YOUR INSTRUCTIONS:
Reproduce all entries word for word.

DATA FOR REVIEW:
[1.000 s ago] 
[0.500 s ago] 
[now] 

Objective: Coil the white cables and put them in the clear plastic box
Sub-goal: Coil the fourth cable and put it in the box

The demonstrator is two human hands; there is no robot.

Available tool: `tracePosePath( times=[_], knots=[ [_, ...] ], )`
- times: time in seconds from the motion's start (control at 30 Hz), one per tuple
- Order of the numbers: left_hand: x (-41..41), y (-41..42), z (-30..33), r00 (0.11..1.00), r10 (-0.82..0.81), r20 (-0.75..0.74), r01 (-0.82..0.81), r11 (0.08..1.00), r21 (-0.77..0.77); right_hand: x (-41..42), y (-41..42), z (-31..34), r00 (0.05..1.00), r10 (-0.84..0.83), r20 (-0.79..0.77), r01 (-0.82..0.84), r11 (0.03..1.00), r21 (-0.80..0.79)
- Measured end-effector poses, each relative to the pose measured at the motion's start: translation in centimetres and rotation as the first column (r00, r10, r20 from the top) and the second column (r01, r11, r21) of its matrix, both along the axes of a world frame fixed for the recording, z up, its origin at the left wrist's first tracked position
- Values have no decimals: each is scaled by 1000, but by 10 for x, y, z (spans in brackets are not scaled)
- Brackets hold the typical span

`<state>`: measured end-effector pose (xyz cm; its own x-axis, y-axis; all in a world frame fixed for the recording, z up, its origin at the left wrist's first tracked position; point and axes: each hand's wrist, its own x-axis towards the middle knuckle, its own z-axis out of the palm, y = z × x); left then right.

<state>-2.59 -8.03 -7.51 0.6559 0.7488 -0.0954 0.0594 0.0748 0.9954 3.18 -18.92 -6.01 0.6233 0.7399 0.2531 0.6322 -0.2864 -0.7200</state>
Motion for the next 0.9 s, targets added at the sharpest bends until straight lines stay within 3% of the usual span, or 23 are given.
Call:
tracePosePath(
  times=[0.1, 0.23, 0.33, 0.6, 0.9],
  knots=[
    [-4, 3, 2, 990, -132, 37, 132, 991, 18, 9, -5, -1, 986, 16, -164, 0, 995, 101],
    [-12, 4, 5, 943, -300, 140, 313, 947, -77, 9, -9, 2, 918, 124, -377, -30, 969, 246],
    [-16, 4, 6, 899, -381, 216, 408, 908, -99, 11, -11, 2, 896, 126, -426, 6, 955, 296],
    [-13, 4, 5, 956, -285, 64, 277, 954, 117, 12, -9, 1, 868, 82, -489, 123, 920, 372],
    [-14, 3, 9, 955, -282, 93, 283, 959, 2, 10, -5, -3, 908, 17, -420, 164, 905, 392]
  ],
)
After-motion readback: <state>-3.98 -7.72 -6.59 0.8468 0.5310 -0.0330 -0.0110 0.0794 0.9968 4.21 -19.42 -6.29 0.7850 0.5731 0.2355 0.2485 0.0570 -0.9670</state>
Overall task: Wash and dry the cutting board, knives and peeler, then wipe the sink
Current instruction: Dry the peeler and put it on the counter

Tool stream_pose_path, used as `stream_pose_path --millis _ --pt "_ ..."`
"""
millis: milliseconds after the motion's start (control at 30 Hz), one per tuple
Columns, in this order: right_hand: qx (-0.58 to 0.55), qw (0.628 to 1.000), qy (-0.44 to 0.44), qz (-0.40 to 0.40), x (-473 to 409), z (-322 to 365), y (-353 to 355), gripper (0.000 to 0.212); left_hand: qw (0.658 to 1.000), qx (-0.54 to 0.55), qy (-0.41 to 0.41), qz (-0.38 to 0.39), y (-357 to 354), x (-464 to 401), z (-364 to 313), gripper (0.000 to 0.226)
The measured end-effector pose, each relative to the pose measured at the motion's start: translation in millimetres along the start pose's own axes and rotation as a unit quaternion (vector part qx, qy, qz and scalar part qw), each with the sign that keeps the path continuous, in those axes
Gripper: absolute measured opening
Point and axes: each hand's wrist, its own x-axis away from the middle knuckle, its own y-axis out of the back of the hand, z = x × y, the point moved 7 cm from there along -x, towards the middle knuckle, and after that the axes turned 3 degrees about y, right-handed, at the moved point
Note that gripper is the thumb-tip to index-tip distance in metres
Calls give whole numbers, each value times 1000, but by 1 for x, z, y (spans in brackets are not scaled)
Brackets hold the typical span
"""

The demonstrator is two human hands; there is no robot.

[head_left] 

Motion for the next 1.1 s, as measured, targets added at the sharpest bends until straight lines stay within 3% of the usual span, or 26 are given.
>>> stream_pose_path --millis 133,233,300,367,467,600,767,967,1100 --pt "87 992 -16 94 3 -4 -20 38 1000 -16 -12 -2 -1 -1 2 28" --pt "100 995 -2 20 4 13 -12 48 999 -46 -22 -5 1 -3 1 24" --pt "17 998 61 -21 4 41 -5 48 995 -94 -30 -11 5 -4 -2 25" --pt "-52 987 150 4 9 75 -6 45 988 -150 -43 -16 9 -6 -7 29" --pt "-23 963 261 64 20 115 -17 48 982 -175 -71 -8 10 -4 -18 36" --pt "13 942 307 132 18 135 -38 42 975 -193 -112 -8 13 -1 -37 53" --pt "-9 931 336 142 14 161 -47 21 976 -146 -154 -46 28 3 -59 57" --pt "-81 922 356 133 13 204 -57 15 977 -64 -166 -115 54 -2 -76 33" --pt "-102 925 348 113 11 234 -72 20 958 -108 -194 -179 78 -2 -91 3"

OUTPUT OF THE TASK:
[1.000 s ago] 
[0.500 s ago] 
[now] 

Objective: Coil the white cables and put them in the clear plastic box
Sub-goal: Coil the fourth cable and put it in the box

The demonstrator is two human hands; there is no robot.

Available tool: `tracePosePath( times=[_], knots=[ [_, ...] ], )`
- times: time in seconds from the motion's start (control at 30 Hz), one per tuple
- Order of the numbers: left_hand: x (-41..41), y (-41..42), z (-30..33), r00 (0.11..1.00), r10 (-0.82..0.81), r20 (-0.75..0.74), r01 (-0.82..0.81), r11 (0.08..1.00), r21 (-0.77..0.77); right_hand: x (-41..42), y (-41..42), z (-31..34), r00 (0.05..1.00), r10 (-0.84..0.83), r20 (-0.79..0.77), r01 (-0.82..0.84), r11 (0.03..1.00), r21 (-0.80..0.79)
- Measured end-effector poses, each relative to the pose measured at the motion's start: translation in centimetres and rotation as the first column (r00, r10, r20 from the top) and the second column (r01, r11, r21) of its matrix, both along the axes of a world frame fixed for the recording, z up, its origin at the left wrist's first tracked position
- Values have no decimals: each is scaled by 1000, but by 10 for x, y, z (spans in brackets are not scaled)
- Brackets hold the typical span

`<state>`: measured end-effector pose (xyz cm; its own x-axis, y-axis; all in a world frame fixed for the recording, z up, its origin at the left wrist's first tracked position; point and axes: each hand's wrist, its own x-axis towards the middle knuckle, its own z-axis out of the palm, y = z × x); left then right.

<state>-2.59 -8.03 -7.51 0.6559 0.7488 -0.0954 0.0594 0.0748 0.9954 3.18 -18.92 -6.01 0.6233 0.7399 0.2531 0.6322 -0.2864 -0.7200</state>
Motion for the next 0.9 s, targets added at the sharpest bends until straight lines stay within 3% of the usual span, or 23 are given.
Call:
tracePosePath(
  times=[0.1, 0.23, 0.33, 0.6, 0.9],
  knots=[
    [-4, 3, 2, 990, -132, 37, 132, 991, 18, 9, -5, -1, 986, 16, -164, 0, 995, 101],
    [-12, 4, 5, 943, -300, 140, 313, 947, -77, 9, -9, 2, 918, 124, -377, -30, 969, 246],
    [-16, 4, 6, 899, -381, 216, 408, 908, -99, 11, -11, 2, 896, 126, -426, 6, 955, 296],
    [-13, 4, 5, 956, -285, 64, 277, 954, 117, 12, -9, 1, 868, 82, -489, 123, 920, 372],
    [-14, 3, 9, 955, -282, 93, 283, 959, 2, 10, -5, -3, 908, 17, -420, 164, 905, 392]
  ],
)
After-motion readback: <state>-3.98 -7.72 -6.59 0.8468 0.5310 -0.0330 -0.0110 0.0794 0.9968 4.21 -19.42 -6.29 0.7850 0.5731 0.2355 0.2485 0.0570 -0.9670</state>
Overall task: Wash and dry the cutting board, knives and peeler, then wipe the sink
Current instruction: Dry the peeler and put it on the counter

Tool stream_pose_path, used as `stream_pose_path --millis _ --pt "_ ..."`
"""
millis: milliseconds after the motion's start (control at 30 Hz), one per tuple
Columns, in this order: right_hand: qx (-0.58 to 0.55), qw (0.628 to 1.000), qy (-0.44 to 0.44), qz (-0.40 to 0.40), x (-473 to 409), z (-322 to 365), y (-353 to 355), gripper (0.000 to 0.212); left_hand: qw (0.658 to 1.000), qx (-0.54 to 0.55), qy (-0.41 to 0.41), qz (-0.38 to 0.39), y (-357 to 354), x (-464 to 401), z (-364 to 313), gripper (0.000 to 0.226)
The measured end-effector pose, each relative to the pose measured at the motion's start: translation in millimetres along the start pose's own axes and rotation as a unit quaternion (vector part qx, qy, qz and scalar part qw), each with the sign that keeps the path continuous, in those axes
Gripper: absolute measured opening
Point and axes: each hand's wrist, its own x-axis away from the middle knuckle, its own y-axis out of the back of the hand, z = x × y, the point moved 7 cm from there along -x, towards the middle knuckle, and after that the axes turned 3 degrees about y, right-handed, at the moved point
Note that gripper is the thumb-tip to index-tip distance in metres
Calls give whole numbers, each value times 1000, but by 1 for x, z, y (spans in brackets are not scaled)
Brackets hold the typical span
"""

The demonstrator is two human hands; there is no robot.

[head_left] 

Motion for the next 1.1 s, as measured, targets added at the sharpest bends until straight lines stay within 3% of the usual span, or 26 are given.
>>> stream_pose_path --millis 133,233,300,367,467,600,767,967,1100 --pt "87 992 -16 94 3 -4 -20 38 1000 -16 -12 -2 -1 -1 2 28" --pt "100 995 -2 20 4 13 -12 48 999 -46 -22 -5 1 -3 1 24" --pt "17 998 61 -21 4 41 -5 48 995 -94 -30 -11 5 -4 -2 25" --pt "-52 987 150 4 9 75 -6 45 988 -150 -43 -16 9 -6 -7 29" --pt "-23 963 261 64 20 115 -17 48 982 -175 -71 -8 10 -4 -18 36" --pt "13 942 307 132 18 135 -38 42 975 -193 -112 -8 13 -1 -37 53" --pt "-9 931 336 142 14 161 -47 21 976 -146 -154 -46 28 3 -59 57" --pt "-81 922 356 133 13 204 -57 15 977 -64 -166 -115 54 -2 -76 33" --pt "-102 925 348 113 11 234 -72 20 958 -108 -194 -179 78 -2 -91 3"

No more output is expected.